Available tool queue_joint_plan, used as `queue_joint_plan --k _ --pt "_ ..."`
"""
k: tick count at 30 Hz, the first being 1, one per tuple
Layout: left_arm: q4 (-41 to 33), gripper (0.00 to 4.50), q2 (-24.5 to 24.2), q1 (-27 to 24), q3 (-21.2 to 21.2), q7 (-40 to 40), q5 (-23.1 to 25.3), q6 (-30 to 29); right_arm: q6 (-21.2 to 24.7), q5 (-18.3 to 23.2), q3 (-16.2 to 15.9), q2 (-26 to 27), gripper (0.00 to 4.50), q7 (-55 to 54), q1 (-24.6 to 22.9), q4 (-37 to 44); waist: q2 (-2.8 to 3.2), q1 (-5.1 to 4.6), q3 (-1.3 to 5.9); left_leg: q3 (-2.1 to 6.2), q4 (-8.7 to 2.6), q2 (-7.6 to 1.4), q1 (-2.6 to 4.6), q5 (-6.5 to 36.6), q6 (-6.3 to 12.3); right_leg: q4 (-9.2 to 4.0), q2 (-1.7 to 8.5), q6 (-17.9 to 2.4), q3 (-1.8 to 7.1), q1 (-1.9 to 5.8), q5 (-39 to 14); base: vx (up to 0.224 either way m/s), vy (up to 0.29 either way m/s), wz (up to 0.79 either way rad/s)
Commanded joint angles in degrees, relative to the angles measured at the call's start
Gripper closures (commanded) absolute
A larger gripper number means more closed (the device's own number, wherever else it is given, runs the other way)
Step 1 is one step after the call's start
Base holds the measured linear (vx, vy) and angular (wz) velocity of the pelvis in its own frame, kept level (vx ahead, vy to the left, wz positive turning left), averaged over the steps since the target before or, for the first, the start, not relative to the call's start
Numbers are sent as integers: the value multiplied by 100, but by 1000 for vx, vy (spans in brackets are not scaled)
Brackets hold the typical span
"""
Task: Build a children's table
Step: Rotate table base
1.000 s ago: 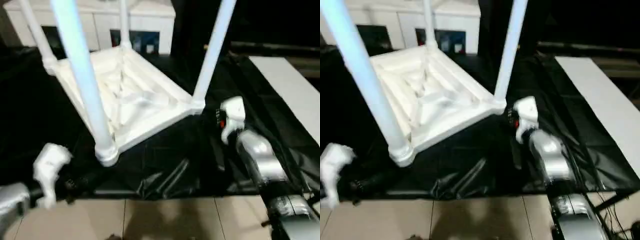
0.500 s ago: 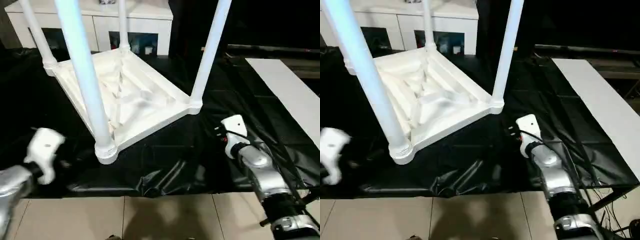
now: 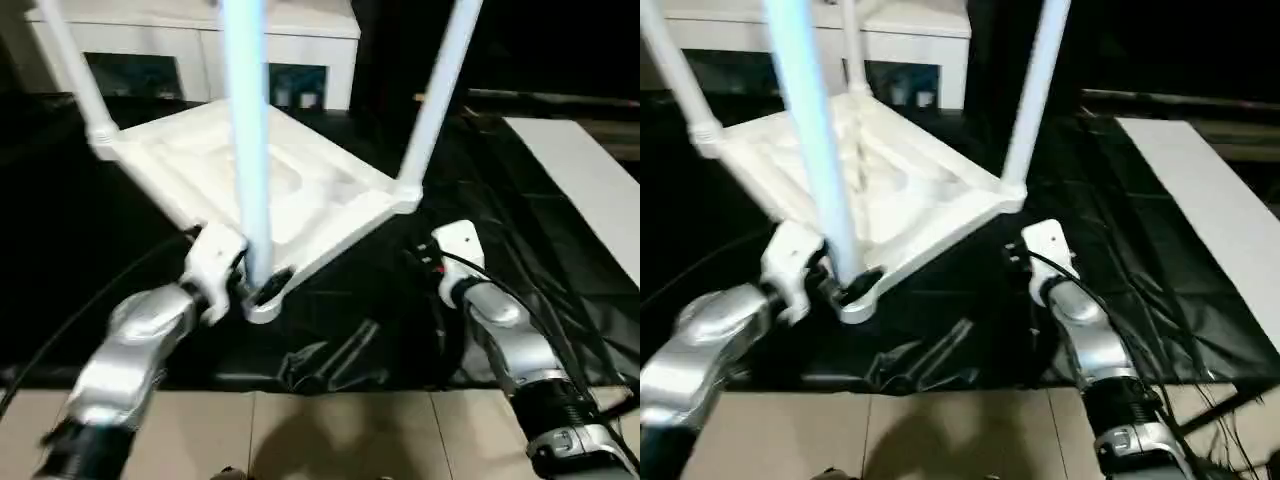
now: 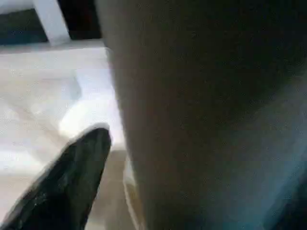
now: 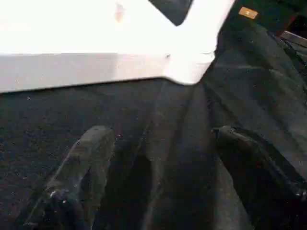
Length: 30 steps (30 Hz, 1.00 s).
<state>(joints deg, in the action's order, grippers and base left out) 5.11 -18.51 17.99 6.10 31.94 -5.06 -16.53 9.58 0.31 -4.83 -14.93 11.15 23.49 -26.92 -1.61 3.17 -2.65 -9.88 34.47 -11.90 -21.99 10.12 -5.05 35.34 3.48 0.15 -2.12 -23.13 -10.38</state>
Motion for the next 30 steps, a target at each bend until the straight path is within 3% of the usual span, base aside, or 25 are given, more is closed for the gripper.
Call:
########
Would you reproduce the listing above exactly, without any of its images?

§ **THE ANSWER**
Available tool queue_joint_plan, used as `queue_joint_plan --k _ --pt "_ ..."`
"""
k: tick count at 30 Hz, the first being 1, one per tuple
Layout: left_arm: q4 (-41 to 33), gripper (0.00 to 4.50), q2 (-24.5 to 24.2), q1 (-27 to 24), q3 (-21.2 to 21.2), q7 (-40 to 40), q5 (-23.1 to 25.3), q6 (-30 to 29); right_arm: q6 (-21.2 to 24.7), q5 (-18.3 to 23.2), q3 (-16.2 to 15.9), q2 (-26 to 27), gripper (0.00 to 4.50), q7 (-55 to 54), q1 (-24.6 to 22.9), q4 (-37 to 44); waist: q2 (-2.8 to 3.2), q1 (-5.1 to 4.6), q3 (-1.3 to 5.9); left_leg: q3 (-2.1 to 6.2), q4 (-8.7 to 2.6), q2 (-7.6 to 1.4), q1 (-2.6 to 4.6), q5 (-6.5 to 36.6), q6 (-6.3 to 12.3); right_leg: q4 (-9.2 to 4.0), q2 (-1.7 to 8.5), q6 (-17.9 to 2.4), q3 (-1.8 to 7.1), q1 (-1.9 to 5.8), q5 (-39 to 14); base: vx (up to 0.224 either way m/s), vy (up to 0.29 either way m/s), wz (up to 0.79 either way rad/s)
Commanded joint angles in degrees, relative to the angles measured at the call's start
Gripper closures (commanded) absolute
A larger gripper number means more closed (the device's own number, wherever else it is given, runs the other way)
Step 1 is one step after the call's start
Base holds the measured linear (vx, vy) and angular (wz) velocity of the pelvis in its own frame, kept level (vx ahead, vy to the left, wz positive turning left), averaged over the steps since the target before or, for the first, the start, not relative to the call's start
Numbers are sent as integers: the value multiplied by 100, but by 1000 for vx, vy (spans in brackets are not scaled)
Brackets hold the typical span
"""
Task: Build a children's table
Step: Rotate table base
1.000 s ago: 
0.500 s ago: 
now: 
now: 
now: 
Length: 30 steps (30 Hz, 1.00 s).
<state>(joints deg, in the action's order, grippers and base left out) 5.11 -18.51 17.99 6.10 31.94 -5.06 -16.53 9.58 0.31 -4.83 -14.93 11.15 23.49 -26.92 -1.61 3.17 -2.65 -9.88 34.47 -11.90 -21.99 10.12 -5.05 35.34 3.48 0.15 -2.12 -23.13 -10.38</state>
Motion for the next 30 steps, a target at each bend until the straight path is within 3% of the usual span, base aside, or 25 are given, more is closed for the gripper.
Call:

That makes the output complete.